Nel dare quei due euro non volevo solo finanziare la ricerca: volevo che una magia facesse sparire l'eventualità che le persone a cui voglio bene avessero figli affetti da fibrosi cistica. Mi chiedo se con i soldi donati così non compriamo soprattutto il diritto a distogliere lo sguardo da quello che ci fa più paura, senza essere redarguiti da società e coscienza. Eppure proprio questo meccanismo, quello che ci permette di dare con leggerezza sentendoci comunque appagati e buoni, permette a tante campagne benefiche serie di funzionare. Non a caso l'Opera San Francesco per i Poveri lo scorso Natale ha usato lo slogan «Siate egoisti, fate del bene!», accompagnato dalla frase esplicativa «Fare del bene è il miglior modo per sentirsi bene».

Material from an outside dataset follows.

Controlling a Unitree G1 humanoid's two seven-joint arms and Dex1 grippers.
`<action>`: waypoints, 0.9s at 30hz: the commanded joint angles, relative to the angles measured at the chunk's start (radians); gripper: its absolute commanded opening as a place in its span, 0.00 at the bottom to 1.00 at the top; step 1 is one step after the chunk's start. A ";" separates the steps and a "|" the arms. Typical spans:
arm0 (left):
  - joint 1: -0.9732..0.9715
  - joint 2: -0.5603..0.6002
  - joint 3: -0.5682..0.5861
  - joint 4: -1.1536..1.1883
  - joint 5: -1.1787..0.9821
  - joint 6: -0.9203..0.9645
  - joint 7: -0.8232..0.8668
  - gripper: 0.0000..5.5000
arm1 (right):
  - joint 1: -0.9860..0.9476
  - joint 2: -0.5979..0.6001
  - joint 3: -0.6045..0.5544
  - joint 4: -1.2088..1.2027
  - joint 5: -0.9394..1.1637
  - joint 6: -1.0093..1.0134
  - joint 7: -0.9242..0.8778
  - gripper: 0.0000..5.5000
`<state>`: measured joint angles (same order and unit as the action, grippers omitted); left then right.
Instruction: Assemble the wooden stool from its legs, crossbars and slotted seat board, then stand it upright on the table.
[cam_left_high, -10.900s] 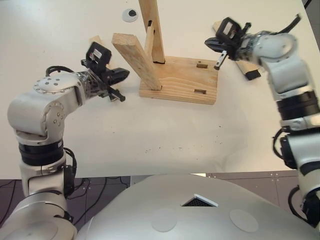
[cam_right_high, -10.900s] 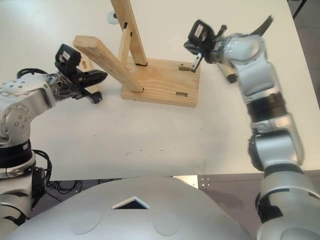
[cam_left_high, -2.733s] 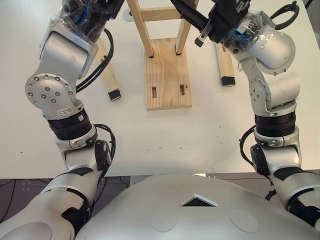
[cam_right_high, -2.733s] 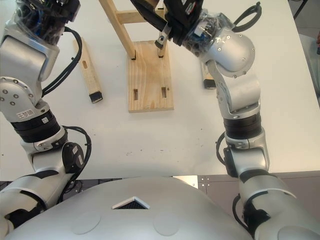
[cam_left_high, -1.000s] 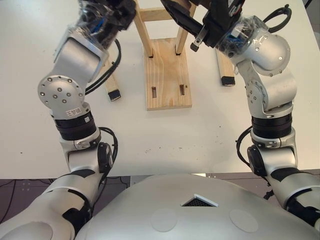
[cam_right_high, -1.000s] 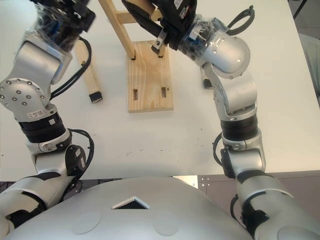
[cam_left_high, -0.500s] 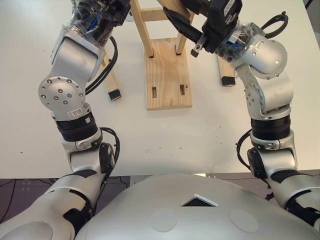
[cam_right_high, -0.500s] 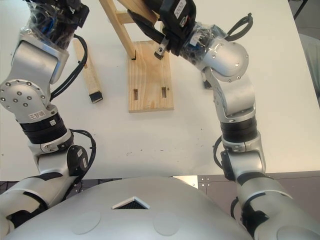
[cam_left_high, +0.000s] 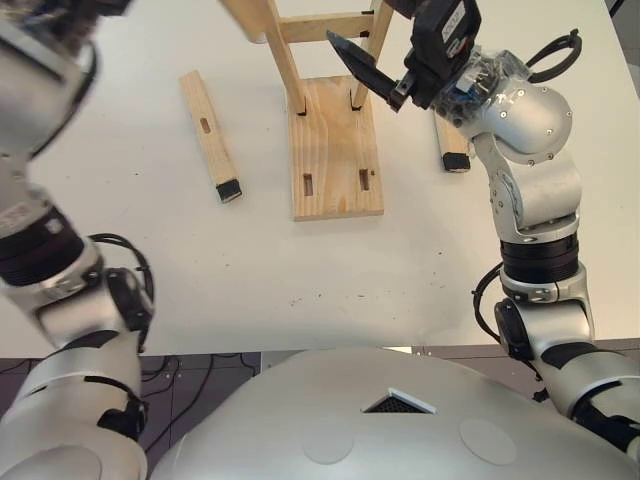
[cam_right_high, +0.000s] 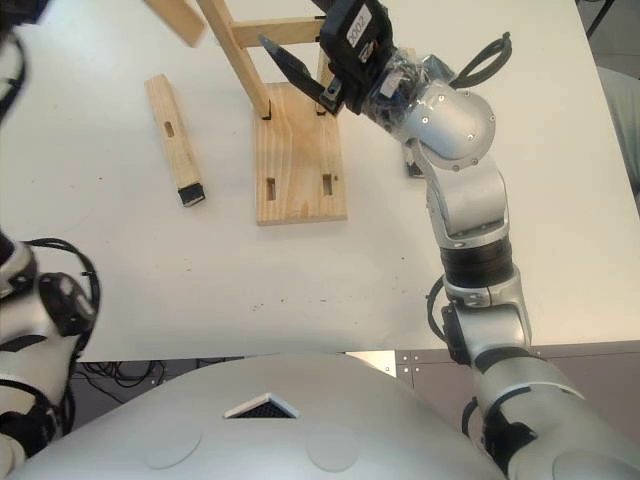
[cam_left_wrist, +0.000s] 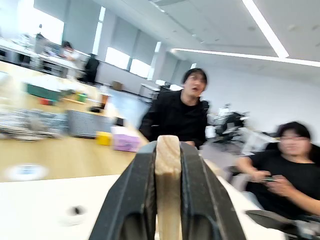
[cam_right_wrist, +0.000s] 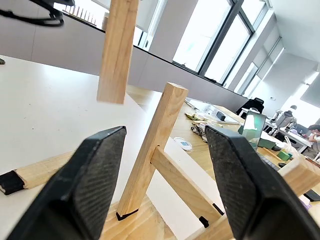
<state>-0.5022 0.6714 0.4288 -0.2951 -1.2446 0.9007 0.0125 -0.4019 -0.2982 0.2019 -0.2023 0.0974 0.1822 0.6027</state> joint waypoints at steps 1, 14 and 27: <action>0.048 0.022 -0.008 0.102 0.149 0.007 0.072 0.07 | 0.029 -0.028 0.014 -0.014 -0.039 -0.018 -0.006 0.53; 0.149 -0.300 -0.046 0.351 0.577 -0.306 0.213 0.07 | 0.026 -0.036 0.036 0.027 -0.055 -0.058 -0.010 0.53; 0.117 -0.405 -0.022 0.442 0.645 -0.376 0.151 0.07 | 0.025 -0.027 0.046 0.050 -0.071 -0.075 -0.008 0.53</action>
<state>-0.3964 0.2714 0.4086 0.1191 -0.6307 0.5484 0.1725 -0.3741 -0.3247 0.2426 -0.1585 0.0337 0.1167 0.5868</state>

La beneficenza invisibile, quella per cui si danno fondi a progetti di cooperazione importanti solo comprando vestiti o libri usati da Oxfam o all'Esercito della Salvezza, identici in tutto a negozi analoghi normali, fatica ad attecchire nel nostro Paese. L'estate scorsa sul Guardian si raccomandava alle modaiole più accorte di andare proprio da Oxfam a comprare i vestiti firmati: i ricchi fanno volentieri beneficenza, e tengono gli armadi aggiornati alle ultime collezioni, svuotandoli dei capi passati di moda. Risulta difficile immaginare che in Italia qualcuno avvicini così serenamente lusso e Darfur.

Il primo Telethon della storia risale all'aprile del 1949: condotto da Milton Berle, durò 16 ore e raccolse 100mila dollari per la ricerca sul cancro. Il più celebre e importante è nato nel 1966 e ha chiuso due anni fa. Jerry Lewis ha condotto la maratona tv del Labor Day (primo lunedì di settembre) per 45 anni, raccogliendo circa 2,5 miliardi di dollari contro la distrofia muscolare. Al Telethon di Lewis si sono esibiti letteralmente tutti, in un mélange di Las Vegas e generosità che è irresistibile come certe moquette arancioni. Lo si guarda oggi a pezzi su YouTube, e lo si apprezza prendendone il meglio. Ma il gran finale classico, con Lewis che canta You'll Never Walk Alone per i suoi bambini distrofici, negli ultimi anni era diventato solo imbarazzante, nemmeno più consapevolmente lacrimoso per una giusta causa. A Natale del 1984 io avevo dieci anni e mio fratello diciotto. Lui aveva comprato il singolo di Do They Know It's Christmas? ed era a posto. Sulla copertina c'era un collage di foto di bambini etiopi denutriti e immaginette edoardiane di coetanei inglesi eleganti.

Gli Wham! annunciarono che anche loro avrebbero devoluto i proventi delle vendite del loro singolo alla lotta contro la carestia africana. Scesi al negozio sotto casa e comprai Last Christmas con i miei soldi. Sulla copertina del 45 giri c'era George Michael vestito da Babbo Natale che teneva dei pacchi in mano, mentre Andrew Ridgeley indossava un costume da renna. Fu chiaro fin da subito che non era la stessa cosa.